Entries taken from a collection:

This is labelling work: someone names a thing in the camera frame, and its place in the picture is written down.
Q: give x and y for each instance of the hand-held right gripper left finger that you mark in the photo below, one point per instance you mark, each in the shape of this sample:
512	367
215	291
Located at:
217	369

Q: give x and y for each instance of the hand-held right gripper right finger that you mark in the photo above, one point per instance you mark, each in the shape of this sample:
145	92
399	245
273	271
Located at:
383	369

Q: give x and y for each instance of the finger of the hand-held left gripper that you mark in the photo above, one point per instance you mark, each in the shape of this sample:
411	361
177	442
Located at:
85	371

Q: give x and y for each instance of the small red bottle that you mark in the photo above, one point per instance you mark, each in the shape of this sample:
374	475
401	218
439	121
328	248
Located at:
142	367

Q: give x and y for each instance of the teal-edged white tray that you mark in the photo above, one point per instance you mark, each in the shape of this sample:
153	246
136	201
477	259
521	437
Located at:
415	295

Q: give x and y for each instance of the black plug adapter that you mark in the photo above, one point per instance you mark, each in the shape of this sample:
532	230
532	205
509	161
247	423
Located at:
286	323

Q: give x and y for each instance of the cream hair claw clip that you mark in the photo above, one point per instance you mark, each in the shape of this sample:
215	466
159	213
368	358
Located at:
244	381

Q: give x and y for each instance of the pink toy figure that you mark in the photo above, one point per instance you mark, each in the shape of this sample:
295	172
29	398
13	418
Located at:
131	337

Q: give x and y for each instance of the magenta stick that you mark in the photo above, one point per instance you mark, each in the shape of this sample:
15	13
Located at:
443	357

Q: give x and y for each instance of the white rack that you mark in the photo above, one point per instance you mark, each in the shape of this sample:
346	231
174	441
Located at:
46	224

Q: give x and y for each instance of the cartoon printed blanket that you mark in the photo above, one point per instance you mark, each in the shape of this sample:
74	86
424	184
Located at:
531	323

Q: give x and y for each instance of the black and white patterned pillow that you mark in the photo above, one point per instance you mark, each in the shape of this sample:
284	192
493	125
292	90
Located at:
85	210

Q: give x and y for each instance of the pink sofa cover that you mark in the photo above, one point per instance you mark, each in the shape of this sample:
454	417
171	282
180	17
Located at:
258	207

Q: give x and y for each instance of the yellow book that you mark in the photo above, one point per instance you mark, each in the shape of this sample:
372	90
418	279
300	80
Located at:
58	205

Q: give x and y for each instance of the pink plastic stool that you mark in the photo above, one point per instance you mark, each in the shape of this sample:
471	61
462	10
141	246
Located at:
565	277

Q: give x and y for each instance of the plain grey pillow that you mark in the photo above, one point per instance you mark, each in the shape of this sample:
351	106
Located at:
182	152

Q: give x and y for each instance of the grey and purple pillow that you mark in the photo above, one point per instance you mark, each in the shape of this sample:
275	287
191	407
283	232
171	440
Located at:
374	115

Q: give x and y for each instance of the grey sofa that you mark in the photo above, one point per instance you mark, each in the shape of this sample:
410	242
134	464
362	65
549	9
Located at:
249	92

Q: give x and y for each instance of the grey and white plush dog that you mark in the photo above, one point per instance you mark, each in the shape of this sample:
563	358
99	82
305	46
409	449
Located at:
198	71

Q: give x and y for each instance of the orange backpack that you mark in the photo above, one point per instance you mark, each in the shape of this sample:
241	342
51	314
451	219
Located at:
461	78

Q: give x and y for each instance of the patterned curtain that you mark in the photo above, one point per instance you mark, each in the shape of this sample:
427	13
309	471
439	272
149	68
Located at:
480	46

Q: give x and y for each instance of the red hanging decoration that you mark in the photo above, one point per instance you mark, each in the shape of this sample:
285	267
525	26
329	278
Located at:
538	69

Exercise requirements:
Copy whichever lines above contain the string "finger".

Response for this exercise:
Q: give x and y for each instance of the hand-held right gripper left finger that you mark in the photo below, one point per instance you mark, each in the shape of this sample:
Q: give x and y for each instance of the hand-held right gripper right finger that you mark in the photo above, one point per instance you mark, each in the shape of this sample:
Q: give x and y for each instance of the finger of the hand-held left gripper that you mark in the photo above, one point per instance you mark, each in the shape of this sample:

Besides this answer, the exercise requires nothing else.